Expressed HNSCC variants by HPV-status in a well-characterized Michigan cohort

While whole-exome DNA sequencing is the most common technology to study genetic variants in known exonic regions, RNA-seq is a cheaper, viable alternative to study expressed mutations in tumors. In this study, we show the utility of RNA-seq-based variant analysis combined with a gene target panel performed on both tumor and matched blood to study expressed variant profiles in the well-characterized University Michigan (UM) head and neck squamous carcinoma (HNSCC) cohort.

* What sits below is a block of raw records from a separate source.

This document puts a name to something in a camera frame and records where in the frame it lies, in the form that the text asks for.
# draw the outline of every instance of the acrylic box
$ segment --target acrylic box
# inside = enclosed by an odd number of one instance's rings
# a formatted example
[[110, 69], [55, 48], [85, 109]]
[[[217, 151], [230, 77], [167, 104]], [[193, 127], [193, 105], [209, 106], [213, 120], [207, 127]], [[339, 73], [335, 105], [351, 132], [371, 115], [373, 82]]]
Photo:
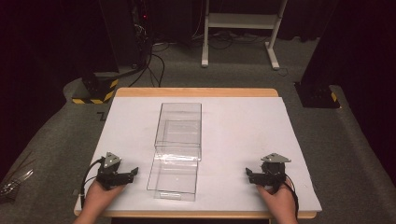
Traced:
[[148, 189], [155, 198], [194, 201], [201, 160], [202, 106], [163, 103]]

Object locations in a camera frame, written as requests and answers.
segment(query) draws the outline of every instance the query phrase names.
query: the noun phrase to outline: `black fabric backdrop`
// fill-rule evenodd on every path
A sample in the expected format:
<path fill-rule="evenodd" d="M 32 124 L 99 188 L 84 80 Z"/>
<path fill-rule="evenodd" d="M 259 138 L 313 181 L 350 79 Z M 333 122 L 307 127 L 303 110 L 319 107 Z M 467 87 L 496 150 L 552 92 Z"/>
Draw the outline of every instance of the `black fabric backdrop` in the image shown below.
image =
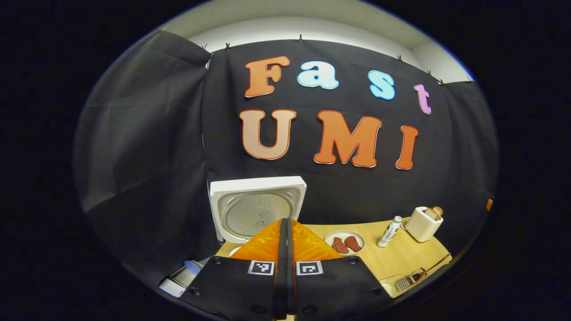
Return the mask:
<path fill-rule="evenodd" d="M 246 98 L 252 61 L 286 56 L 281 79 L 271 94 Z M 307 61 L 325 61 L 335 67 L 339 86 L 333 90 L 304 87 L 297 82 Z M 367 74 L 378 70 L 391 75 L 396 96 L 374 97 Z M 431 115 L 419 106 L 414 86 L 423 84 Z M 375 51 L 324 41 L 268 41 L 231 47 L 213 53 L 203 99 L 203 136 L 210 161 L 209 182 L 268 176 L 300 175 L 307 184 L 299 216 L 307 224 L 365 223 L 410 216 L 418 206 L 440 206 L 444 223 L 435 236 L 452 254 L 463 250 L 487 217 L 498 175 L 498 142 L 493 120 L 475 83 L 440 86 L 427 73 Z M 295 110 L 287 153 L 277 160 L 250 156 L 242 145 L 244 110 L 263 110 L 260 143 L 272 146 L 276 121 L 271 112 Z M 349 129 L 363 116 L 379 118 L 373 168 L 317 164 L 323 125 L 322 110 L 343 114 Z M 413 168 L 395 167 L 403 144 L 400 127 L 418 129 Z"/>
<path fill-rule="evenodd" d="M 281 67 L 275 91 L 246 98 L 245 65 L 281 55 L 290 65 Z M 217 250 L 207 177 L 212 182 L 300 175 L 307 183 L 301 223 L 374 222 L 409 216 L 417 206 L 440 206 L 445 222 L 436 237 L 453 255 L 477 235 L 497 181 L 498 143 L 475 83 L 440 86 L 392 57 L 322 41 L 231 47 L 214 52 L 207 70 L 209 58 L 182 37 L 151 33 L 101 77 L 79 121 L 74 176 L 83 210 L 123 266 L 145 283 L 156 286 L 185 259 Z M 332 64 L 339 86 L 298 84 L 306 61 Z M 393 100 L 371 94 L 371 70 L 395 80 Z M 430 93 L 431 115 L 420 109 L 413 89 L 419 83 Z M 266 146 L 275 142 L 271 112 L 296 111 L 285 156 L 272 161 L 246 153 L 238 114 L 248 109 L 266 112 L 260 133 Z M 321 143 L 321 110 L 340 111 L 351 131 L 363 116 L 382 121 L 374 168 L 313 161 Z M 395 167 L 403 125 L 419 131 L 408 171 Z"/>

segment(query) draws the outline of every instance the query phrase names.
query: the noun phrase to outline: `bottle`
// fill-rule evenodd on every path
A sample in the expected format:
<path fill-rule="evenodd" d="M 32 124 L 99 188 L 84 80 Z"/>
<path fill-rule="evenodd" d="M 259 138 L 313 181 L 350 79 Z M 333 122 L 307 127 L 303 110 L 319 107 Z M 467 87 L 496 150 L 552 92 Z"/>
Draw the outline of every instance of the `bottle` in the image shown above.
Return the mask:
<path fill-rule="evenodd" d="M 387 229 L 385 230 L 383 236 L 381 236 L 379 241 L 377 241 L 377 246 L 386 247 L 387 245 L 389 245 L 389 242 L 392 240 L 393 237 L 395 237 L 396 231 L 399 230 L 400 221 L 402 220 L 403 220 L 402 217 L 395 216 L 391 224 L 387 226 Z"/>

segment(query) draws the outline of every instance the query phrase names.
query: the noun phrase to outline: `light blue letter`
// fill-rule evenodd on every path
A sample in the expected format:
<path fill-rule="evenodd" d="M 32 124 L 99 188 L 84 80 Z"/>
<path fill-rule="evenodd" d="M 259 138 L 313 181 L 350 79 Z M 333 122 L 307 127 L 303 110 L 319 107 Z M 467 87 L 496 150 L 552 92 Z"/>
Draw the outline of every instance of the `light blue letter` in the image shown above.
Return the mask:
<path fill-rule="evenodd" d="M 389 74 L 380 71 L 369 71 L 369 80 L 373 83 L 369 88 L 373 96 L 390 101 L 395 97 L 395 81 Z"/>
<path fill-rule="evenodd" d="M 321 86 L 324 89 L 335 89 L 339 82 L 335 80 L 335 67 L 323 61 L 308 61 L 301 64 L 302 71 L 297 75 L 297 82 L 305 87 Z"/>

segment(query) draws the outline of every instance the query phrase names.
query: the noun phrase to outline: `table surface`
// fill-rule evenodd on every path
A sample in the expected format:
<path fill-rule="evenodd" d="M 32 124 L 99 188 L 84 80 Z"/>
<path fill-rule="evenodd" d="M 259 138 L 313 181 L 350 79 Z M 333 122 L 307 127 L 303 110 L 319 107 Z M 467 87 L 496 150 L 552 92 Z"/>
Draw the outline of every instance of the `table surface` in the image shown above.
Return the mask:
<path fill-rule="evenodd" d="M 403 218 L 402 225 L 405 228 L 409 218 L 410 217 Z M 383 283 L 383 279 L 392 277 L 389 280 L 391 280 L 390 283 L 394 284 L 394 279 L 398 279 L 395 275 L 402 274 L 402 277 L 404 277 L 421 267 L 428 269 L 448 254 L 448 250 L 434 236 L 428 241 L 420 243 L 402 228 L 397 231 L 395 237 L 387 247 L 378 247 L 377 240 L 379 240 L 383 231 L 391 222 L 392 220 L 385 220 L 362 224 L 304 224 L 304 226 L 323 239 L 327 234 L 336 230 L 350 230 L 359 233 L 365 239 L 365 247 L 355 255 L 362 258 L 363 262 L 381 283 Z M 242 244 L 225 242 L 216 255 L 229 257 L 230 252 L 241 245 Z M 451 260 L 452 256 L 450 255 L 438 266 L 430 270 L 428 275 L 430 276 L 430 274 L 434 273 L 441 266 L 448 264 Z M 410 290 L 412 287 L 414 287 L 414 285 L 404 291 L 394 291 L 393 293 L 387 289 L 387 292 L 389 292 L 392 297 L 396 297 Z"/>

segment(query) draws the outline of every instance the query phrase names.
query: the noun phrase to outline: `white plate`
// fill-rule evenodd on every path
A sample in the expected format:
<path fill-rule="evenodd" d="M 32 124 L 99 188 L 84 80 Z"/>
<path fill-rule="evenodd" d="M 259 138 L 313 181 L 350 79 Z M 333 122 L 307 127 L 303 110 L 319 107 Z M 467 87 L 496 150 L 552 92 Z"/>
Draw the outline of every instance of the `white plate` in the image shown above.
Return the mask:
<path fill-rule="evenodd" d="M 239 246 L 239 247 L 233 249 L 232 251 L 230 251 L 229 257 L 231 258 L 231 257 L 232 257 L 232 254 L 236 253 L 236 251 L 239 250 L 240 248 L 241 248 L 241 246 Z"/>
<path fill-rule="evenodd" d="M 348 238 L 349 236 L 354 236 L 357 239 L 357 244 L 359 244 L 359 246 L 361 247 L 361 251 L 365 248 L 365 239 L 359 233 L 355 233 L 353 231 L 347 231 L 347 230 L 333 231 L 327 234 L 324 240 L 329 246 L 333 245 L 333 238 L 340 238 L 343 244 L 345 244 L 345 239 Z M 347 254 L 339 253 L 339 254 L 341 254 L 342 256 L 351 256 L 360 252 L 360 251 L 353 252 L 353 250 L 351 250 L 350 248 L 348 249 L 349 253 Z"/>

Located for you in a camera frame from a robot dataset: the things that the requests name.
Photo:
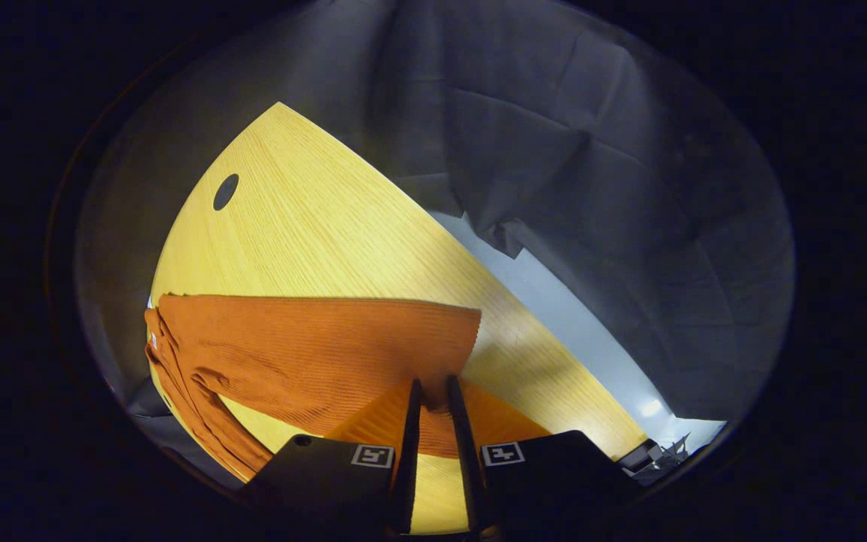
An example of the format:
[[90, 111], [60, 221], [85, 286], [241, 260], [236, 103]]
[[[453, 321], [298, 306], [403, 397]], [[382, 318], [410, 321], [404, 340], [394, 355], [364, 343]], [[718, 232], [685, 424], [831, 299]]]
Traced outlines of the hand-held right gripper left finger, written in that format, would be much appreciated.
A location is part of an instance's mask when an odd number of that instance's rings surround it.
[[413, 379], [384, 397], [385, 443], [296, 434], [238, 490], [272, 537], [398, 537], [412, 521], [423, 391]]

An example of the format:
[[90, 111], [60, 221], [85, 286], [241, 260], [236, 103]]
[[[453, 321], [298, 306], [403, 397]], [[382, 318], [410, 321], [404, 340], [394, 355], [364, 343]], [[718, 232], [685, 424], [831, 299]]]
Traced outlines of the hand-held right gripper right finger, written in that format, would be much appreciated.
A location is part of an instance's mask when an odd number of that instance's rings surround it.
[[580, 430], [478, 438], [460, 378], [445, 381], [474, 537], [605, 537], [640, 484]]

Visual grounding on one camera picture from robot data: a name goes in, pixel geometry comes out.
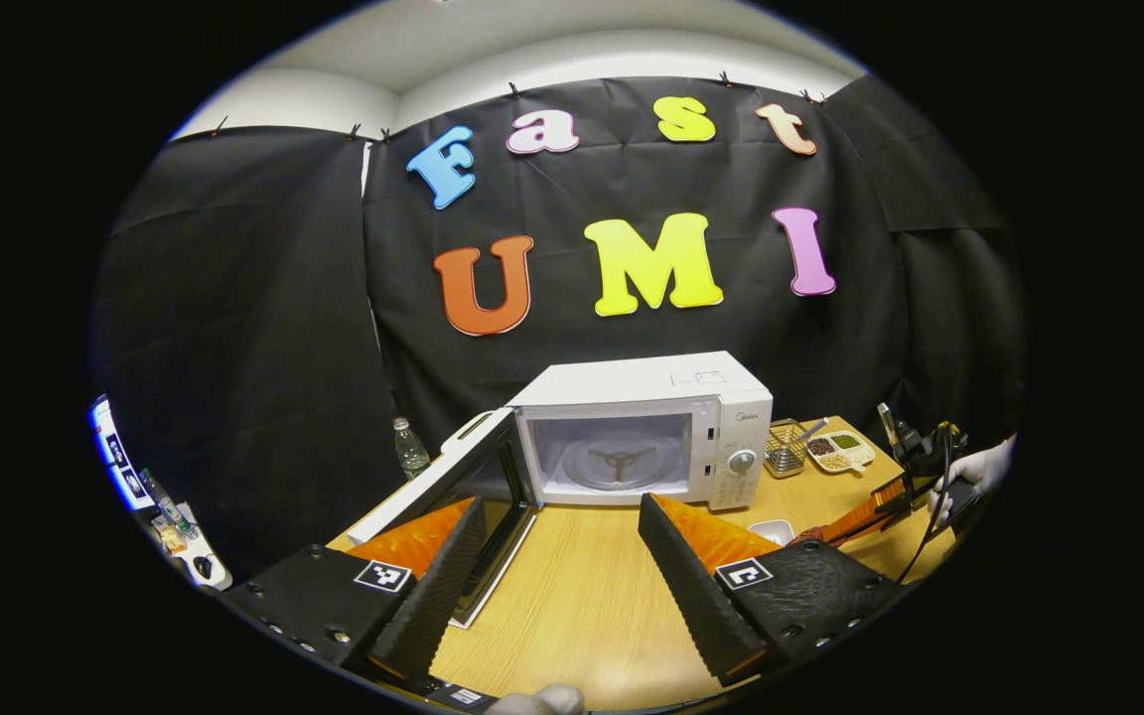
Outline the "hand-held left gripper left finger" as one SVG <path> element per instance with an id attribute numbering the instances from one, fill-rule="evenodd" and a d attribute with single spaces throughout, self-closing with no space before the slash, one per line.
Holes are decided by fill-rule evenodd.
<path id="1" fill-rule="evenodd" d="M 219 601 L 345 672 L 427 686 L 487 534 L 482 500 L 467 498 L 350 551 L 308 546 Z"/>

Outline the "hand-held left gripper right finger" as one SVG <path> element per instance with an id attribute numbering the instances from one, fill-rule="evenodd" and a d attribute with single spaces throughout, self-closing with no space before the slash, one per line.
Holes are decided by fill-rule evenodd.
<path id="1" fill-rule="evenodd" d="M 776 545 L 664 495 L 641 498 L 639 537 L 722 686 L 836 648 L 903 590 L 820 539 Z"/>

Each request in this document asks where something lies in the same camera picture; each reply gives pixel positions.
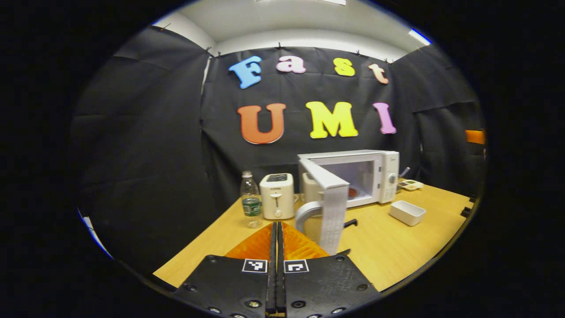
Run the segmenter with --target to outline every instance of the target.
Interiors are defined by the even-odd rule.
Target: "black curtain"
[[[149,274],[218,216],[201,157],[208,54],[150,27],[86,87],[71,124],[83,216],[115,258]]]
[[[421,156],[413,178],[477,196],[486,168],[484,146],[468,143],[465,130],[484,126],[478,98],[466,79],[434,45],[405,55],[391,69],[401,79],[394,86],[398,102],[411,109],[418,125]]]
[[[261,57],[261,81],[245,89],[240,88],[237,75],[230,66],[252,56]],[[306,71],[301,74],[276,69],[279,58],[293,55],[304,60]],[[354,76],[341,76],[334,70],[335,58],[352,62]],[[368,68],[376,63],[384,69],[387,85],[381,84]],[[418,166],[419,133],[416,119],[406,105],[395,98],[396,78],[384,61],[339,50],[318,48],[267,48],[240,51],[213,58],[202,97],[202,129],[208,169],[218,196],[219,208],[227,209],[239,196],[241,172],[251,170],[257,183],[267,174],[292,173],[295,192],[298,193],[297,154],[346,151],[356,149],[384,149],[401,153],[400,165]],[[312,115],[307,102],[323,102],[334,110],[337,102],[352,105],[351,115],[359,135],[356,137],[328,136],[312,139]],[[373,103],[389,105],[396,134],[382,134],[378,112]],[[243,106],[259,105],[258,127],[262,132],[271,130],[268,104],[286,105],[284,134],[270,144],[252,144],[241,133],[241,119],[237,110]]]

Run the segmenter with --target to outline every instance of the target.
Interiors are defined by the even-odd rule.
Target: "toaster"
[[[302,174],[302,186],[304,188],[304,196],[302,197],[304,203],[323,200],[324,191],[308,172]]]
[[[268,174],[259,183],[263,217],[284,220],[294,217],[294,180],[290,173]]]

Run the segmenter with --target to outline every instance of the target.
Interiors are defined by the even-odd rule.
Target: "foam letter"
[[[384,76],[385,70],[380,68],[377,64],[371,64],[369,65],[369,68],[373,70],[373,74],[375,74],[375,77],[377,78],[377,80],[379,80],[379,82],[388,84],[388,79],[386,79]]]
[[[253,73],[261,73],[261,68],[256,62],[261,62],[261,58],[254,55],[228,68],[229,71],[234,71],[237,77],[240,78],[240,88],[247,88],[261,80],[261,76],[253,75]]]
[[[306,69],[304,68],[304,60],[300,57],[289,55],[279,58],[279,61],[281,62],[277,64],[277,70],[281,72],[306,72]]]
[[[312,112],[312,132],[310,137],[314,139],[326,138],[328,133],[324,130],[324,126],[332,137],[336,136],[338,127],[342,137],[355,137],[359,135],[351,118],[350,103],[336,103],[333,113],[330,113],[329,109],[322,102],[307,102],[306,107]]]
[[[355,75],[355,70],[351,67],[353,65],[350,60],[346,58],[335,58],[333,64],[336,66],[336,72],[343,76]]]
[[[381,132],[383,134],[395,134],[396,128],[394,128],[394,126],[392,125],[392,120],[390,120],[388,104],[377,102],[374,103],[373,106],[379,112],[379,118],[381,119]]]
[[[284,133],[283,109],[285,104],[269,104],[267,109],[271,112],[271,131],[260,132],[257,126],[257,114],[261,106],[244,106],[237,110],[241,115],[241,135],[252,144],[270,144],[279,140]]]

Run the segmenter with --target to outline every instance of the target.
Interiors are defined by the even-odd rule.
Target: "white microwave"
[[[299,154],[305,203],[296,211],[296,229],[305,233],[306,220],[321,214],[320,237],[311,239],[330,255],[337,253],[347,208],[394,199],[398,160],[398,152],[380,150]]]
[[[299,154],[349,183],[347,207],[394,200],[397,190],[399,153],[382,150],[357,150]],[[298,165],[300,193],[304,202],[320,200],[323,194],[303,165]]]

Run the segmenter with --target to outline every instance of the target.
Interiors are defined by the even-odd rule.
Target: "open microwave door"
[[[309,173],[321,187],[324,195],[322,201],[313,201],[300,207],[296,214],[296,228],[304,233],[305,221],[321,211],[321,228],[319,238],[312,238],[328,254],[335,255],[344,228],[345,212],[349,182],[321,167],[309,159],[298,161],[298,170]]]

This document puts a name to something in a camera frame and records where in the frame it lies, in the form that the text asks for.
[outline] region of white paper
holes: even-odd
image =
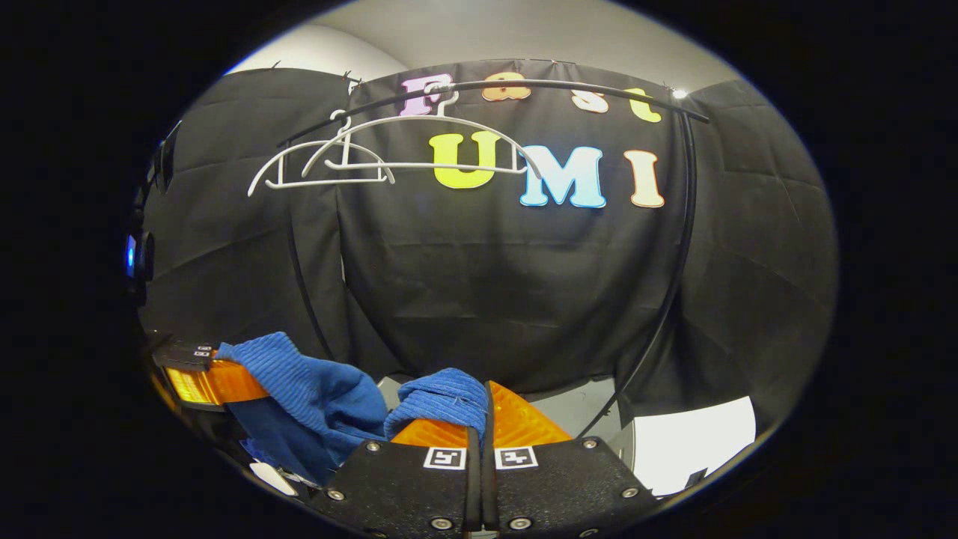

We found that 441 out of 455 (~97%) identified cancer genes with an expressed mutation in the UM cohort also harbor a somatic mutation in TCGA. Fourteen (39%) patients had a germline mutation in a cancer-related Fanconi Anemia (FA) pathway gene. HPV+ patients had more nonsynonymous rare damaging (NRD) mutations in those genes than HPV- patients. Moreover, the known mutational signatures for DNA mismatch repair and APOBEC activation were attributive to the UM expressed NRD mutations, and the APOBEC signature contribution differed by HPV status. Our results provide additional support to certain TCGA findings and suggest an association of expressed mutations in FA/DNA repair pathways with HPV-associated HNSCC tumorigenesis. These results will benefit future studies on this and other cohorts by providing the mutational status of key cancer-related genes.